Thursday, December 18, 2003

S-E-X!!!

OK. In reading a number of reviews and commentaries on Return of the King in particular and Tolkien in general, a common thread I've seen woven into the comments is that Lord of the Rings is "sex-less". Some simply make that observation, while for others it is an actual criticism, and it's one that I don't understand. It puts me in mind of that infamous attack article on the Harry Potter books Harold Bloom wrote some years ago, when he complained about the lack of "sexuality" in Rowling's books -- sexuality, in books about people who are what, twelve? -- and now I'm struck again by the apparent belief that a lack of sexuality somehow equals adolescence, and the story is not to be taken as seriously. It's weird how we've taken the idea that "Sex is a theme for mature audiences" and twisted it round so it implies that "Sex is a theme of mature stories". I don't get that, I really don't.

To be honest, I've never really needed sex in stories, and I'm perfectly happy when it's either left out or gracefully alluded to with evocative prose.

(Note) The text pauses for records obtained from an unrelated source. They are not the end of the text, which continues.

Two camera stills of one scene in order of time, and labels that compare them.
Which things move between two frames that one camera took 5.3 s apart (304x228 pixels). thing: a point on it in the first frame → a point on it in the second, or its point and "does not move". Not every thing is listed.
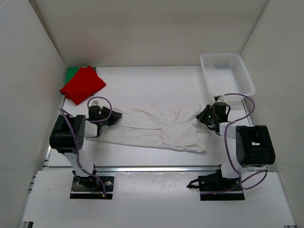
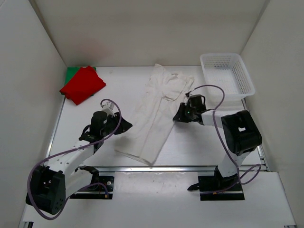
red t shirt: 84,84 does not move
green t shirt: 71,72 does not move
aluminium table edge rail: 135,169 does not move
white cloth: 175,126 → 160,106
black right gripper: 202,117 → 179,116
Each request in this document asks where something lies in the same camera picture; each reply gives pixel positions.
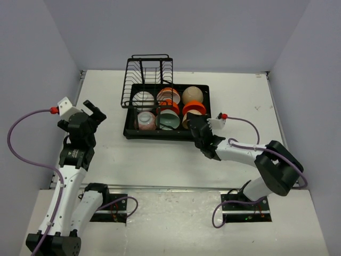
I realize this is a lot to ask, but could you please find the black wire plate rack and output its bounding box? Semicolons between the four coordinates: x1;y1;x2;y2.
120;54;173;104

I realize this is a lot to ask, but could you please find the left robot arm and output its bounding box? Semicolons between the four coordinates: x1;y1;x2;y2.
26;98;111;255

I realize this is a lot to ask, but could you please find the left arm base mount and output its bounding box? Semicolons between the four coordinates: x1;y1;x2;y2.
90;199;127;223

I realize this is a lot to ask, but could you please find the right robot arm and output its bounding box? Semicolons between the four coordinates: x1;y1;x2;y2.
187;113;307;210

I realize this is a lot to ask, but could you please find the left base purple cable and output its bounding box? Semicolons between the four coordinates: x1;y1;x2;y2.
94;196;139;217

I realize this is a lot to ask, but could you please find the black dish rack tray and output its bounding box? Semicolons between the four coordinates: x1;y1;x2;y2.
123;83;212;144

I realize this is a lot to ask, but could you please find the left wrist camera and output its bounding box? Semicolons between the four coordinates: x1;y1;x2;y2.
57;97;81;121

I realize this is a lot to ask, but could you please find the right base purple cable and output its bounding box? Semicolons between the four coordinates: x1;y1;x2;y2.
212;199;263;229

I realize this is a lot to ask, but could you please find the beige round bowl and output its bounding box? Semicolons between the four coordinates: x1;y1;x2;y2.
182;86;204;105

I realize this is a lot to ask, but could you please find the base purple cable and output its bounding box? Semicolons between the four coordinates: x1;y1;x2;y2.
212;199;263;229
94;196;139;217

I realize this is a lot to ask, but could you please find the light green bowl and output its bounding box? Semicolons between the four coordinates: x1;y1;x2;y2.
155;109;180;131

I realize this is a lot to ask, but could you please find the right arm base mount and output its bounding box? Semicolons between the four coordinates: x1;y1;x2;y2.
222;197;272;223

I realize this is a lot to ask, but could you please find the red patterned bowl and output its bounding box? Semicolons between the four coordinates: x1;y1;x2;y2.
134;111;157;131

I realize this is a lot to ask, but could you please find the orange white bowl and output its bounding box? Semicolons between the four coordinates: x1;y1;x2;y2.
157;87;181;104

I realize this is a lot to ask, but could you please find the tan bowl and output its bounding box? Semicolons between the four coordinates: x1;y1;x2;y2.
182;109;202;130

Here is just such a passage, from William Lindsay Gresham's 1946 novel Nightmare Alley, in which a young boy walking in the woods comes across two people "in the act".

Two people were lying on an Indian blanket and with a hot rush Stan knew that one was a man and the other was a woman and this was what men and women did secretly together that everybody stopped talking about when he came around, only some grownups never talked about it at all. Curiosity leaped inside of him at the though os spying on them when they didn't know he was there. He was seeing it all -- all of it -- the thing that made babies grow inside of women. He could hardly breathe.

No graphic illustration, no description of this-or-that bit of anatomy, no awkward verbs like "heaving" and "thrusting" and "rolling"; just point-of-view and implication. I tend to simply skim over sex scenes in books, and I tend to wince at them in movies. Maybe it's prudishness, although I like to think it's not; it's simply that eroticism for me is contained much more in the careful, and implied, release of pent-up passion (or the culmination of emotion) than in the actual up-close grinding of bodies. Casablanca would not be improved one whit by a scene in which Rick beds Ilsa. Sex is an adult theme, but it isn't the only adult theme; and in a story where love and heroism are the main themes, the inclusion of sex can simply overwhelm and distort everything.